The Court disagrees with that formalistic interpretation of notice in these circumstances. At a minimum, the record shows that the existence of a newly filed bankruptcy petition was “brought to the attention” of HSBC — the creditor — at the sale, making it “effective” at that time. Accordingly, the Court agrees with that bankruptcy court’s conclusion that HSBC willfully violated the stay and therefore affirms its award of actual damages incurred as a result of that violation.

In addition to actual damages, § 362(A)(1) of the Bankruptcy Code provides for punitive damages “in appropriate circumstances.” 11 U.S.C. § 362(k)(l). The Second Circuit has construed “appropriate circumstances” as instances of “maliciousness or bad faith.” Crysen/Montenay Energy Co., 902 F.2d at 1105. Before imposing punitive damages, therefore, a bankruptcy court must find as fact that a creditor acted with malice or in bad faith in violating a stay. Id.

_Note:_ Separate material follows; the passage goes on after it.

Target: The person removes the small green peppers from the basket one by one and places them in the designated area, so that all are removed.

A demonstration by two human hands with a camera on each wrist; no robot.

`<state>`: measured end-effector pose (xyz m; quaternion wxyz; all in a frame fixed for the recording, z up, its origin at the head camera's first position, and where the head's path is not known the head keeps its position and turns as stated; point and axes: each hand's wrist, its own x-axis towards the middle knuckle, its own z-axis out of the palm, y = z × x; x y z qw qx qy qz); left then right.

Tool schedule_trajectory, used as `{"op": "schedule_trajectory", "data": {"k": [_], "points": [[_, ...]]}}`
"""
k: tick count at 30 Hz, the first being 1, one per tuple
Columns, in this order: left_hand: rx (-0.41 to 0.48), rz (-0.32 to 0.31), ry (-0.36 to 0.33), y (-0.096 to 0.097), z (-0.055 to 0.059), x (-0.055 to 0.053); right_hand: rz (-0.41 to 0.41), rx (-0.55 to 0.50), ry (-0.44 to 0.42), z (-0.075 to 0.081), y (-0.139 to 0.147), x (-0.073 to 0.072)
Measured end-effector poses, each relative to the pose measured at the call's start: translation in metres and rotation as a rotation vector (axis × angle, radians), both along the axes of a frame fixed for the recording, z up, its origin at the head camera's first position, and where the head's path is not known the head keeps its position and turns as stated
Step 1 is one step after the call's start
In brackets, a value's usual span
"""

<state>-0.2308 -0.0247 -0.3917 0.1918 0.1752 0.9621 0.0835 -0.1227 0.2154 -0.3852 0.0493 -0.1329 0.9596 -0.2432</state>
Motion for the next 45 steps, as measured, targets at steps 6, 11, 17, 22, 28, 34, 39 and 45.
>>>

The bankruptcy court here did not make that finding. In justifying its punitive award, the bankruptcy court referenced HSBC’s institutional “indifference,” as demonstrated by its decision to bid at the sale and to send its loan servicer, Ocwen, to the Order to Show Cause hearing (rather than an HSBC employee), as well as Didonato’s lack of candor. (Bankr. Op. at 29.) The bankruptcy court also implied that punitive damages were deserved for HSBC’s practice of using complicated “system[s] of agents and sub-agents” to bid at foreclosure sales. Id. None of these facts, however, amount to malice or bad faith as such conduct is understood in this Circuit. See In re Adomah, 368 B.R. 134, 139 (S.D.N.Y.2007) (“[E]ven callous disregard is an insufficient basis upon which to award punitive damages because it does not rise to the level of bad faith or maliciousness.”) As such, the bankruptcy court abused its discretion in imposing punitive damages on those factual bases.

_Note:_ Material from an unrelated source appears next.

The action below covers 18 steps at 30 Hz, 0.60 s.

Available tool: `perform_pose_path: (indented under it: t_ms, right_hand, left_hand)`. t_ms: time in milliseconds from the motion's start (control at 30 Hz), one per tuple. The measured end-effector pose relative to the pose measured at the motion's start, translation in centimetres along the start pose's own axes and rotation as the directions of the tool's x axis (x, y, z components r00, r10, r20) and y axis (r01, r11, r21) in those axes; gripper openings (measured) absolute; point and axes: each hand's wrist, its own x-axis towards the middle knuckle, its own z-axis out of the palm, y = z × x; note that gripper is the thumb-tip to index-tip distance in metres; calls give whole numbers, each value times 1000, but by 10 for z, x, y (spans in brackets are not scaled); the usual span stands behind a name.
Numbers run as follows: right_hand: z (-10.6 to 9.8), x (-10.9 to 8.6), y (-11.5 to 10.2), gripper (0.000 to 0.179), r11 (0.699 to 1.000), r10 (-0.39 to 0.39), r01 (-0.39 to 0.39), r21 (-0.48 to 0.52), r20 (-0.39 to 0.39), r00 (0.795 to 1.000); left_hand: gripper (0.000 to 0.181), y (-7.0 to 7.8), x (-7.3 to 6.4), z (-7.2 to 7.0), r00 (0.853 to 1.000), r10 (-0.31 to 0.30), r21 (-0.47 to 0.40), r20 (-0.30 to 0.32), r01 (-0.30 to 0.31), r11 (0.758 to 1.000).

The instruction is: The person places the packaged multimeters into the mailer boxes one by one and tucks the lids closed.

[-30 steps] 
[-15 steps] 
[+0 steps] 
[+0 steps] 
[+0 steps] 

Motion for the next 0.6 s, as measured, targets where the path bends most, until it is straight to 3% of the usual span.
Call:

Accordingly the Court vacates the punitive damages award and remands it for a factual determination of whether HSBC acted with malice or bad faith. If on remand the bankruptcy court so finds, of course, any resulting award must also be consistent with the Due Process Clause of *88the United States Constitution. See BMW of N. Am., Inc. v. Gore, 517 U.S. 559, 574, 116 S.Ct. 1589, 184 L.Ed.2d 809 (1996) (instructing courts to consider the reprehensibility of the wrongdoing; the disparity between the harm suffered and punitive damages award; and the difference between the punitive damage awarded in the case at hand and those in comparable cases in fashioning their damages awards).

CONCLUSION

For the reasons stated, the decision of the bankruptcy court is affirmed in part and vacated and remanded in part. The case is remanded to the bankruptcy court for further proceedings consistent with this opinion.

SO ORDERED.

. On November 28, 2007, the Bankruptcy Court sent a notice of the bankruptcy petition to the Chapter 13 Trustee, Jeffery L. Sapir, the United States Trustee, the Sheriff of Dutchess County, and Ocwen.

. Shapiro & DiCaro employed FIS Agency Sales & Posting (“FIS”) for the purpose of hiring an agent to bid on behalf of HSBC at the foreclosure sale. FIS, in-turn, engaged Nationwide Court Service who ultimately arranged for Thomas Didonato to appear at the foreclosure sale and bid on behalf of HSBC.